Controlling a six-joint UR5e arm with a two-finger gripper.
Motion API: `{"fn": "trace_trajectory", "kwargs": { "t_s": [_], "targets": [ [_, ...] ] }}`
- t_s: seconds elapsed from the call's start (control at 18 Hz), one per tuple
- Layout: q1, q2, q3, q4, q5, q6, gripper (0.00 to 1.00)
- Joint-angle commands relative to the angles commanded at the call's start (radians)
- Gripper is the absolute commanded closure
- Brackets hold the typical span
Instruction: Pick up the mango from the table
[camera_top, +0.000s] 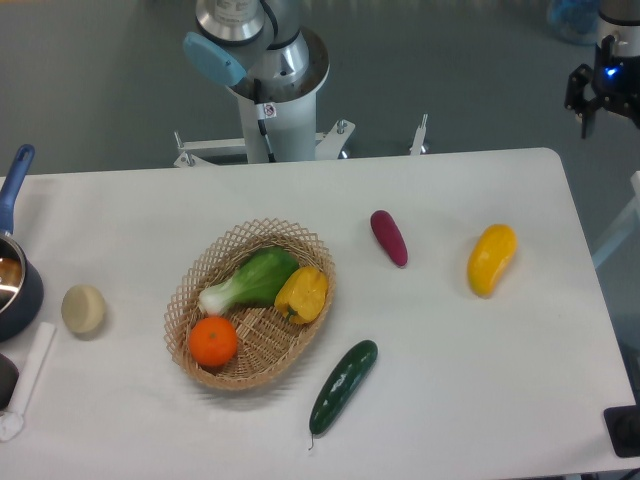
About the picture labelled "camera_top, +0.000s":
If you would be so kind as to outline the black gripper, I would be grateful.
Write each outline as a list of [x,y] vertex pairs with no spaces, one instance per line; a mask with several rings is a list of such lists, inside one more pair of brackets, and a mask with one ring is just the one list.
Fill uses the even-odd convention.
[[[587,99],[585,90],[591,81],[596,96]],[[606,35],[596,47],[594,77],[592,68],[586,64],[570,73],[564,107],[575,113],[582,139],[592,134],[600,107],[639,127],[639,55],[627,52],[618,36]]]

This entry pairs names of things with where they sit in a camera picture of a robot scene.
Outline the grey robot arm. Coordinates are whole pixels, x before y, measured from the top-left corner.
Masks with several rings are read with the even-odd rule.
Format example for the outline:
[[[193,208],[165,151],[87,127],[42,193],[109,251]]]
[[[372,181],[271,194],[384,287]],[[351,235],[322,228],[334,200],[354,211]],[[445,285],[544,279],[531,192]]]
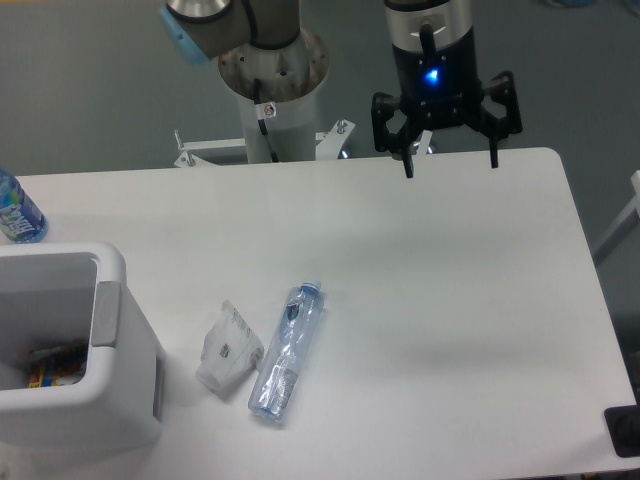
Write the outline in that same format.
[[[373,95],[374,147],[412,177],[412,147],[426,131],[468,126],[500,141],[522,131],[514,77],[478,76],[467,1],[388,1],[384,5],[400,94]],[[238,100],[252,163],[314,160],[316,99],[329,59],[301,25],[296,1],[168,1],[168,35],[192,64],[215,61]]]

-.-.-

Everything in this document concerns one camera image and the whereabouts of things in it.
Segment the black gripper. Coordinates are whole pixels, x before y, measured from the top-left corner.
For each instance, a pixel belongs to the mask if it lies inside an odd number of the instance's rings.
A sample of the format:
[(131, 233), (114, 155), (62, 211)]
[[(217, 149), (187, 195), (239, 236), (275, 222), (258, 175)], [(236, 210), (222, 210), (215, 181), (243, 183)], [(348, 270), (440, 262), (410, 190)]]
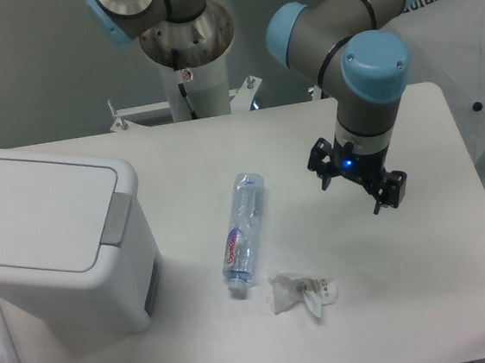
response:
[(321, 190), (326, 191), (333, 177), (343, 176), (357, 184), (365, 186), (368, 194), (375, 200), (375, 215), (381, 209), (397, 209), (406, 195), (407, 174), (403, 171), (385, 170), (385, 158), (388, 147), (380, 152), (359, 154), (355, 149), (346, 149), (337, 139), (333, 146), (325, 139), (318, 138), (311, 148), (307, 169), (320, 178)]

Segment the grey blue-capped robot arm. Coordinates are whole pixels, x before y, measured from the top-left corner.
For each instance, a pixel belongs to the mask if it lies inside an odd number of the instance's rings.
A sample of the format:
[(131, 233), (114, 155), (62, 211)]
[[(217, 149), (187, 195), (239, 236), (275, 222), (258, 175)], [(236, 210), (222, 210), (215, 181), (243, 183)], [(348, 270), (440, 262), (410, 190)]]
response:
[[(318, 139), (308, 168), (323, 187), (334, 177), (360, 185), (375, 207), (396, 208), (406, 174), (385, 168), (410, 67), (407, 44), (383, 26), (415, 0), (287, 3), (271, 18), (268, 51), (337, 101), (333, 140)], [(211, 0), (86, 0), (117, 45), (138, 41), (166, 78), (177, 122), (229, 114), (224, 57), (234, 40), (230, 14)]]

-.-.-

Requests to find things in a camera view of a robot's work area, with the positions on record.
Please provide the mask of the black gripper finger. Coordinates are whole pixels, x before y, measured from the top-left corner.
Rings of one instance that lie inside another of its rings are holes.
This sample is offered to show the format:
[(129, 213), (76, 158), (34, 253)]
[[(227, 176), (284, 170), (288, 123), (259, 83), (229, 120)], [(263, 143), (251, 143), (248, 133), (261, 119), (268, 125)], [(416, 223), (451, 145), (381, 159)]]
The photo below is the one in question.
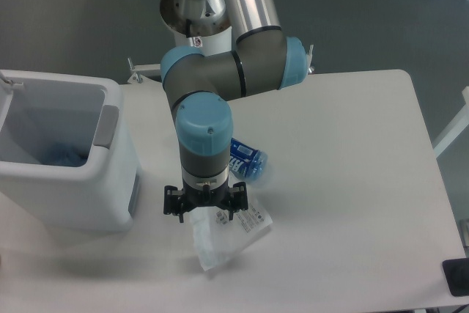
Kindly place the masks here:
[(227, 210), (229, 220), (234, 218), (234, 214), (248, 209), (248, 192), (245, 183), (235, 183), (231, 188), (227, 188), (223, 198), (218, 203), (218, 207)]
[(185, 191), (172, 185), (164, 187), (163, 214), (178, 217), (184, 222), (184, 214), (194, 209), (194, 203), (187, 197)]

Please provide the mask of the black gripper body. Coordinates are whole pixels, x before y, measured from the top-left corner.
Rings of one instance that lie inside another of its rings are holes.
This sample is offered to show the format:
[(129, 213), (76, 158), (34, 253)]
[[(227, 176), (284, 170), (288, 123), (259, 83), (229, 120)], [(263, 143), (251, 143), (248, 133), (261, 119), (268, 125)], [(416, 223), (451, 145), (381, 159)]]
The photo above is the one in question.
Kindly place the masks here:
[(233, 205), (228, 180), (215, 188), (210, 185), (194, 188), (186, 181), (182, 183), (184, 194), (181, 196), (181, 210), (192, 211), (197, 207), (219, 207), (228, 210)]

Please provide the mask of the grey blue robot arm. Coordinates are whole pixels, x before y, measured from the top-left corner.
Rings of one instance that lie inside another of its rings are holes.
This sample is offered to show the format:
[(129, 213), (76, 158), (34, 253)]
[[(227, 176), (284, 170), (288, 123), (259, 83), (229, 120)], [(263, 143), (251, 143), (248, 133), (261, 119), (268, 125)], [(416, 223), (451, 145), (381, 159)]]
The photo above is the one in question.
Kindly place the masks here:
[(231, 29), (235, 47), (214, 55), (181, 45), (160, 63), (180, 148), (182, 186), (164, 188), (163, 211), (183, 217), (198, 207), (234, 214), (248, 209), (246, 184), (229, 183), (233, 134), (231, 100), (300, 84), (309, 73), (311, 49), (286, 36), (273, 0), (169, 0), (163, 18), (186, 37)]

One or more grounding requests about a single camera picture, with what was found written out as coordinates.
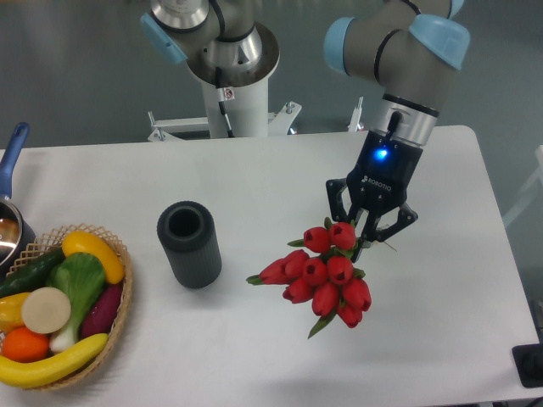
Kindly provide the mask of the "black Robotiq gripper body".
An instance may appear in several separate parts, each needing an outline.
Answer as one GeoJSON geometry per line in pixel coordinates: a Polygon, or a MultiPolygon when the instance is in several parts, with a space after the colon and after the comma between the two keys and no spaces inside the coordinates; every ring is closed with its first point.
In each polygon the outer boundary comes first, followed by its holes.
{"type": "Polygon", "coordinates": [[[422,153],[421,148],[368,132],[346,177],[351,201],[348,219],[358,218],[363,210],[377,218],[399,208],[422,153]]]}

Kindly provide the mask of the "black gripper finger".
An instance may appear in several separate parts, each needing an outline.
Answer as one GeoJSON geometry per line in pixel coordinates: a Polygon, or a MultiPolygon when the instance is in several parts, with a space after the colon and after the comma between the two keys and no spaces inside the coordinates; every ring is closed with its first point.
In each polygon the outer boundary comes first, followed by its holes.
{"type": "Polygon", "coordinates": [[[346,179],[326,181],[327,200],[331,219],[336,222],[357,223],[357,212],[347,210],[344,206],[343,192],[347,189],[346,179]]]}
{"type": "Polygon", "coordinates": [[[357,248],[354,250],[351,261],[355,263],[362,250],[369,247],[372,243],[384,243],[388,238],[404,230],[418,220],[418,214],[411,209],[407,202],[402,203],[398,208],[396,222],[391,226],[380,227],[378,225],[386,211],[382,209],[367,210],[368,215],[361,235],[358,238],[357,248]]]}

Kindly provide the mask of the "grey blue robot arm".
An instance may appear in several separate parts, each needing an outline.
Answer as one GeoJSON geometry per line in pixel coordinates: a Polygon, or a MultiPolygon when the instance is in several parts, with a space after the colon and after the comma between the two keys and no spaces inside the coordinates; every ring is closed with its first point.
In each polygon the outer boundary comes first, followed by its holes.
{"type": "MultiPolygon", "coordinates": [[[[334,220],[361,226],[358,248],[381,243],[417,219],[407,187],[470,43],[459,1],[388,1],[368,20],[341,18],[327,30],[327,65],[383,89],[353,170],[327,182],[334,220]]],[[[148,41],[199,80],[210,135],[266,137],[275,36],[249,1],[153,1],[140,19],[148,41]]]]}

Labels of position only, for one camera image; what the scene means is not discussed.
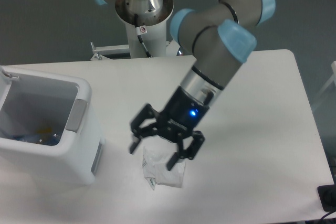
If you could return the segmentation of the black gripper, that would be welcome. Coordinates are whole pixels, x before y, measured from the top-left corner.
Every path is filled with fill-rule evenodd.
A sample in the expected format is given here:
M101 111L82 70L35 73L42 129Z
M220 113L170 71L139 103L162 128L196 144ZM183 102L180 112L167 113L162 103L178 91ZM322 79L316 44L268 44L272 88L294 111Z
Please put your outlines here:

-.-.-

__Exercise aim__. Where does "more" appear in the records above? Copy each line that holds it.

__Completed exercise__.
Write each outline as a list of [x,y] vertex pairs with no spaces, one instance per line; a mask with several rings is a list of such lists, inside one more pair of brackets, and a mask with one ring is just the one list.
One or more grounding requests about a single camera picture, with what was found written out as coordinates.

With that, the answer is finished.